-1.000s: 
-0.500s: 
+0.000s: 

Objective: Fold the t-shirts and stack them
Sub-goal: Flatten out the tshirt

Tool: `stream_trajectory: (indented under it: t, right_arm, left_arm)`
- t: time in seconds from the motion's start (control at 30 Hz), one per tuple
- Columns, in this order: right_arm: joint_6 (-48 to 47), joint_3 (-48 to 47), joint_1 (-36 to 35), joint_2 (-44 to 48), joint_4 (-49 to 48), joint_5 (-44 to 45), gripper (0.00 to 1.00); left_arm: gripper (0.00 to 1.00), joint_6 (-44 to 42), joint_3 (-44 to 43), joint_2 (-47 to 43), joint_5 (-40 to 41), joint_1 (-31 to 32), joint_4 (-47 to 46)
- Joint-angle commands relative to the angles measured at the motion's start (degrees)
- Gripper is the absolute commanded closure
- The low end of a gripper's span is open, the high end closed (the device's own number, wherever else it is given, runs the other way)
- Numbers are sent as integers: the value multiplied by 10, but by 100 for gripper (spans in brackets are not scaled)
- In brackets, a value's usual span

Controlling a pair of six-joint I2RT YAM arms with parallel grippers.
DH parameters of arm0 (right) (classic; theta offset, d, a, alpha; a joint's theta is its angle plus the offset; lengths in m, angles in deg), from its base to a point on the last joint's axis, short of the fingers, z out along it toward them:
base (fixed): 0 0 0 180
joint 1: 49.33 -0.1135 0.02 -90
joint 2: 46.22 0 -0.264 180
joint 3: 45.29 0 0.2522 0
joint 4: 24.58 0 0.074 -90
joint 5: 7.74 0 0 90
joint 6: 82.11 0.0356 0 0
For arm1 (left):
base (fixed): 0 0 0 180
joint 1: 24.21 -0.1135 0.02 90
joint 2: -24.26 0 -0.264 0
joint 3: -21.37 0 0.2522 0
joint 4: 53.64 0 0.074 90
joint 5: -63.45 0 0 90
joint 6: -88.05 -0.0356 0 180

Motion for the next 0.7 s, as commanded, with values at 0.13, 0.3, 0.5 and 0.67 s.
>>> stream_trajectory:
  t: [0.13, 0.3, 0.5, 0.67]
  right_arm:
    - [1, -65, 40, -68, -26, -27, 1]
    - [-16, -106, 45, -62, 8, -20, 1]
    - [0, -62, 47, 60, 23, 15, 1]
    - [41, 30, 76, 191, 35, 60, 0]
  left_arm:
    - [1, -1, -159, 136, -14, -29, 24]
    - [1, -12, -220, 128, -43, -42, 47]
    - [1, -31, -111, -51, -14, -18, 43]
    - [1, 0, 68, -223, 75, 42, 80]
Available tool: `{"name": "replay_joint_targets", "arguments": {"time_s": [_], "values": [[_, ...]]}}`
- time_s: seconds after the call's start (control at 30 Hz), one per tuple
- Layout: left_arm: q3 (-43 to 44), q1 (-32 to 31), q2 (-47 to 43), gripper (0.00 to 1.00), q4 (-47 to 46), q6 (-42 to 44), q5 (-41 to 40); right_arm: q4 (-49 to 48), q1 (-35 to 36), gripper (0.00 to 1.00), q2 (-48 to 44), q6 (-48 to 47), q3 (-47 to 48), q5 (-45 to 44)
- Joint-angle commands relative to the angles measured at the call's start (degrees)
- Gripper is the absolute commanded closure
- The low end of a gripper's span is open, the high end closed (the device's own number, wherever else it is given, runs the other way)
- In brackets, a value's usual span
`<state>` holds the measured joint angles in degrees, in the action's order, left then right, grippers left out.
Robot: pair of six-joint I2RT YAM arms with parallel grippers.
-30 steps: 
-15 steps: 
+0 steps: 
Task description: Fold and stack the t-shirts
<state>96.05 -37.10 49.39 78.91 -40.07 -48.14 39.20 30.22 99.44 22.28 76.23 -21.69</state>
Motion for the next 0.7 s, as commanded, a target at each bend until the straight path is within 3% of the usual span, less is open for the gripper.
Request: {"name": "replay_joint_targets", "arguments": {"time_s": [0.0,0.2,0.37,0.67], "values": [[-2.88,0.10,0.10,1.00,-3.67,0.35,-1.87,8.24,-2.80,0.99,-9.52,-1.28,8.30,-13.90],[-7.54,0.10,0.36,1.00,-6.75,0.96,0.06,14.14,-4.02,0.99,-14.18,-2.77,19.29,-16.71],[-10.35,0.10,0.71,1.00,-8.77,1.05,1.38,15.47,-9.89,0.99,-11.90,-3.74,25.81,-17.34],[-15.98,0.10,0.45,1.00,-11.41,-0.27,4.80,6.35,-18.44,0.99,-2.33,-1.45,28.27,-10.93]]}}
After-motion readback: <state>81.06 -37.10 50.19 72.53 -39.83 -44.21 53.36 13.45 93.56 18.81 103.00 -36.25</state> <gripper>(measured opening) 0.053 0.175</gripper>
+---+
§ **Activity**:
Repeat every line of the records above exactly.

§ **Task answer**:
-1.000s: 
-0.500s: 
+0.000s: 

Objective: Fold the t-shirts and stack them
Sub-goal: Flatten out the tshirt

Tool: `stream_trajectory: (indented under it: t, right_arm, left_arm)`
- t: time in seconds from the motion's start (control at 30 Hz), one per tuple
- Columns, in this order: right_arm: joint_6 (-48 to 47), joint_3 (-48 to 47), joint_1 (-36 to 35), joint_2 (-44 to 48), joint_4 (-49 to 48), joint_5 (-44 to 45), gripper (0.00 to 1.00); left_arm: gripper (0.00 to 1.00), joint_6 (-44 to 42), joint_3 (-44 to 43), joint_2 (-47 to 43), joint_5 (-40 to 41), joint_1 (-31 to 32), joint_4 (-47 to 46)
- Joint-angle commands relative to the angles measured at the motion's start (degrees)
- Gripper is the absolute commanded closure
- The low end of a gripper's span is open, the high end closed (the device's own number, wherever else it is given, runs the other way)
- Numbers are sent as integers: the value multiplied by 10, but by 100 for gripper (spans in brackets are not scaled)
- In brackets, a value's usual span

Controlling a pair of six-joint I2RT YAM arms with parallel grippers.
DH parameters of arm0 (right) (classic; theta offset, d, a, alpha; a joint's theta is its angle plus the offset; lengths in m, angles in deg), from its base to a point on the last joint's axis, short of the fingers, z out along it toward them:
base (fixed): 0 0 0 180
joint 1: 49.33 -0.1135 0.02 -90
joint 2: 46.22 0 -0.264 180
joint 3: 45.29 0 0.2522 0
joint 4: 24.58 0 0.074 -90
joint 5: 7.74 0 0 90
joint 6: 82.11 0.0356 0 0
For arm1 (left):
base (fixed): 0 0 0 180
joint 1: 24.21 -0.1135 0.02 90
joint 2: -24.26 0 -0.264 0
joint 3: -21.37 0 0.2522 0
joint 4: 53.64 0 0.074 90
joint 5: -63.45 0 0 90
joint 6: -88.05 -0.0356 0 180

Motion for the next 0.7 s, as commanded, with values at 0.13, 0.3, 0.5 and 0.67 s.
>>> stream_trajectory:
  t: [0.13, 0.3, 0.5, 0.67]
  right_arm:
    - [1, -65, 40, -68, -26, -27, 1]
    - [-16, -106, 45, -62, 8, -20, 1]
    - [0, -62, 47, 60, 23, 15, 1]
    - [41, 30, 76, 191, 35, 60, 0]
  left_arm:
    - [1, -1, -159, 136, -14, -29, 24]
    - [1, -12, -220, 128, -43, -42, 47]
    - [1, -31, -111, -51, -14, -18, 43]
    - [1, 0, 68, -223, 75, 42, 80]
Available tool: `{"name": "replay_joint_targets", "arguments": {"time_s": [_], "values": [[_, ...]]}}`
- time_s: seconds after the call's start (control at 30 Hz), one per tuple
- Layout: left_arm: q3 (-43 to 44), q1 (-32 to 31), q2 (-47 to 43), gripper (0.00 to 1.00), q4 (-47 to 46), q6 (-42 to 44), q5 (-41 to 40); right_arm: q4 (-49 to 48), q1 (-35 to 36), gripper (0.00 to 1.00), q2 (-48 to 44), q6 (-48 to 47), q3 (-47 to 48), q5 (-45 to 44)
- Joint-angle commands relative to the angles measured at the call's start (degrees)
- Gripper is the absolute commanded closure
- The low end of a gripper's span is open, the high end closed (the device's own number, wherever else it is given, runs the other way)
- In brackets, a value's usual span
`<state>` holds the measured joint angles in degrees, in the action's order, left then right, grippers left out.
Robot: pair of six-joint I2RT YAM arms with parallel grippers.
-30 steps: 
-15 steps: 
+0 steps: 
Task description: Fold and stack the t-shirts
<state>96.05 -37.10 49.39 78.91 -40.07 -48.14 39.20 30.22 99.44 22.28 76.23 -21.69</state>
Motion for the next 0.7 s, as commanded, a target at each bend until the straight path is within 3% of the usual span, less is open for the gripper.
Request: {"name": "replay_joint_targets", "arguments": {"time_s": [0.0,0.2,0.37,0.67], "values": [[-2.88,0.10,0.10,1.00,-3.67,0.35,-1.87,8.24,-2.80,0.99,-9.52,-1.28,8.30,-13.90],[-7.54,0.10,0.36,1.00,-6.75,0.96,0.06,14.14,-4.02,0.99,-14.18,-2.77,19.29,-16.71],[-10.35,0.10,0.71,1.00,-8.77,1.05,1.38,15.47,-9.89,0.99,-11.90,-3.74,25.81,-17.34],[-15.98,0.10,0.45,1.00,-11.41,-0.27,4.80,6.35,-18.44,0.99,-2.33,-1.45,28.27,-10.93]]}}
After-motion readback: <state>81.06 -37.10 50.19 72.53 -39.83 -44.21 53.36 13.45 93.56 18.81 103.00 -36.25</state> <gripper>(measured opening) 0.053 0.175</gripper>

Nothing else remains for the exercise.